A stone is dropped off the science building and accelerates, from rest, toward the ground at 9.8 m/s/s. A curious physics student looks out the third floor window as the stone falls past. She happens to have a stopwatch and she finds that it takes 0.30 sec for the stone to fall past the 2.2 m tall window. She then sketches the velocity vs. time plot shown below, but realizing she is late for lunch, she doesn't use the plot to analyze the motion of the stone.

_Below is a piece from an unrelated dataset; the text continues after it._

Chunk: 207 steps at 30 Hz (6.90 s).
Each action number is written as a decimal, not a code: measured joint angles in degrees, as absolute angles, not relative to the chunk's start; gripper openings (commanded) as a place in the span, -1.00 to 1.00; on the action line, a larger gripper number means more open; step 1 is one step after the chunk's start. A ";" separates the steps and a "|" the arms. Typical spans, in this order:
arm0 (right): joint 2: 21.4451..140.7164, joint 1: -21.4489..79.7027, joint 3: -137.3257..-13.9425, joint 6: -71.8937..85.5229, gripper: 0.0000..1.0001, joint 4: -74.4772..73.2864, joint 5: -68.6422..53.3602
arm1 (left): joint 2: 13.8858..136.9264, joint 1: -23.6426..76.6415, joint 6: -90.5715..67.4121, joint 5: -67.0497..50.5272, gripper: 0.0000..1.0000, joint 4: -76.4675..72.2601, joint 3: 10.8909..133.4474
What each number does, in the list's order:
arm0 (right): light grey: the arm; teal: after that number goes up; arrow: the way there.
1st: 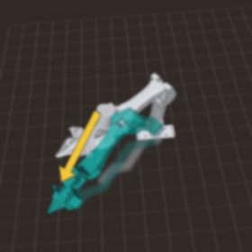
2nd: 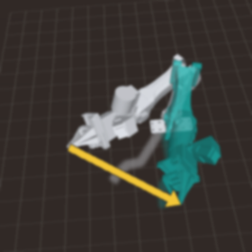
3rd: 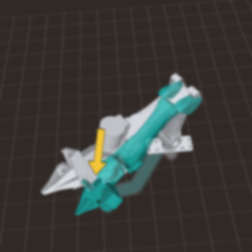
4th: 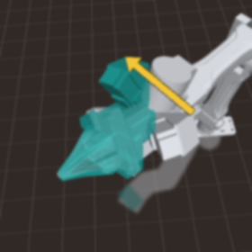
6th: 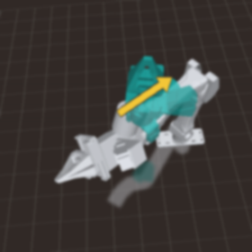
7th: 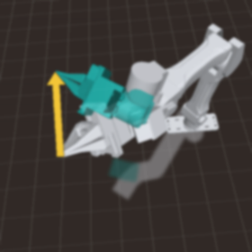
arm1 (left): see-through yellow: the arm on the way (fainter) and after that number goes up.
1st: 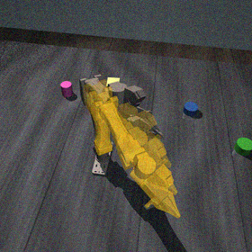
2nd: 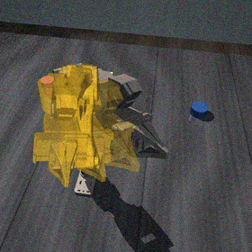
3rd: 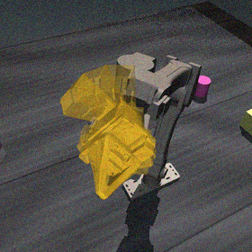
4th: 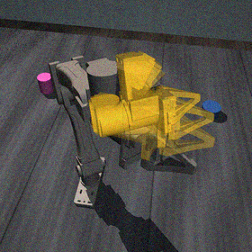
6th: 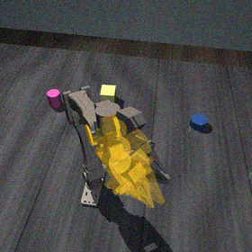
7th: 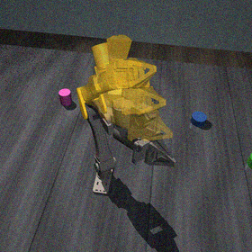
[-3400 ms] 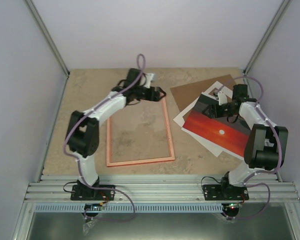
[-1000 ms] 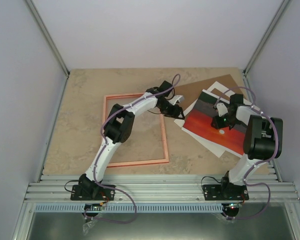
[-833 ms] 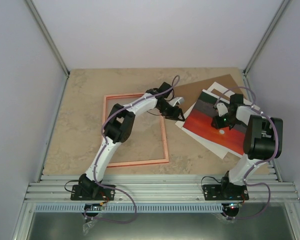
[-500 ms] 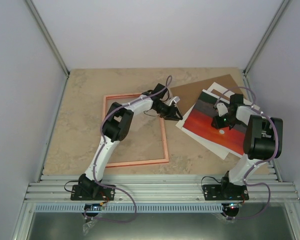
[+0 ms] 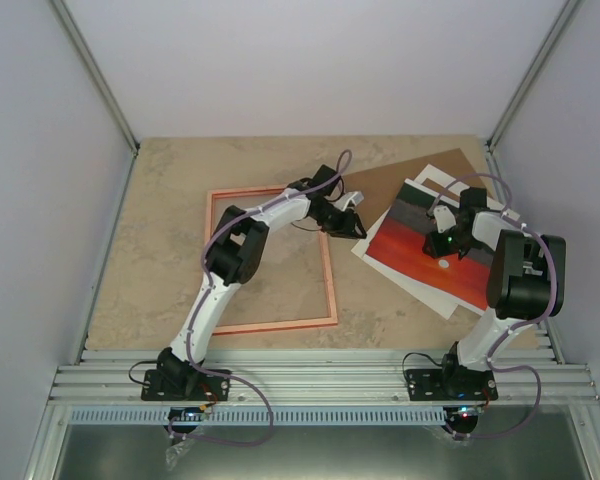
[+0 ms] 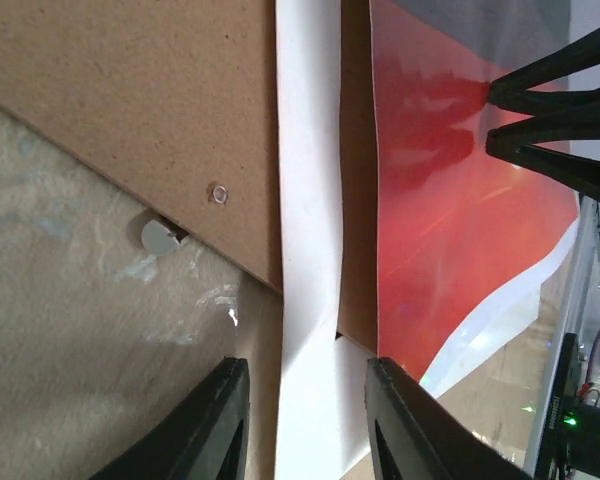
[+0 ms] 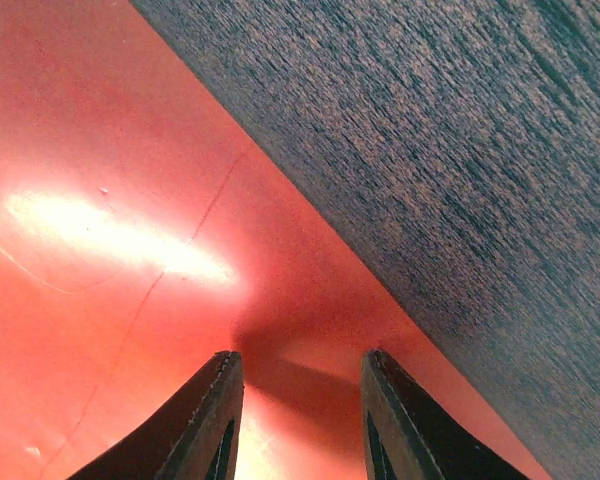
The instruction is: Put the photo into the frame
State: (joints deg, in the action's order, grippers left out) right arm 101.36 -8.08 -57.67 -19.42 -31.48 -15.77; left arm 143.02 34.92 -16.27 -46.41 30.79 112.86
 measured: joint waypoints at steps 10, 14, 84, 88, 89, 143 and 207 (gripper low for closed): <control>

A) WHat was the average velocity of the stone as it fell past the window?
B) What was the velocity of the stone at the top of the window?
C) From what height above the top of the window did the stone start its fall?
average velocity= 2.2/.3 m/s
So, if the average velocity is that, that is the velocity at the center. What is the velocity at the top of the window?
Vf=Vi-gt
Vf(at top)=-2.2/.3-9.8(-.15) where t is before the center, at t=-.15
Vf you calculate.
Height?
Vf(top of window)^2=2*g*d
solve for distance d.
i still don't understand how to do parts b and c.
To answer these questions, we need to use the information given and apply relevant physics formulas. Let's break it down step by step:
A) To find the average velocity of the stone as it fell past the window, we can use the formula:
Average Velocity = Change in displacement / Change in time
In this case, the change in displacement is the height of the window (2.2 m) and the change in time is the time it takes for the stone to fall past the window (0.30 sec).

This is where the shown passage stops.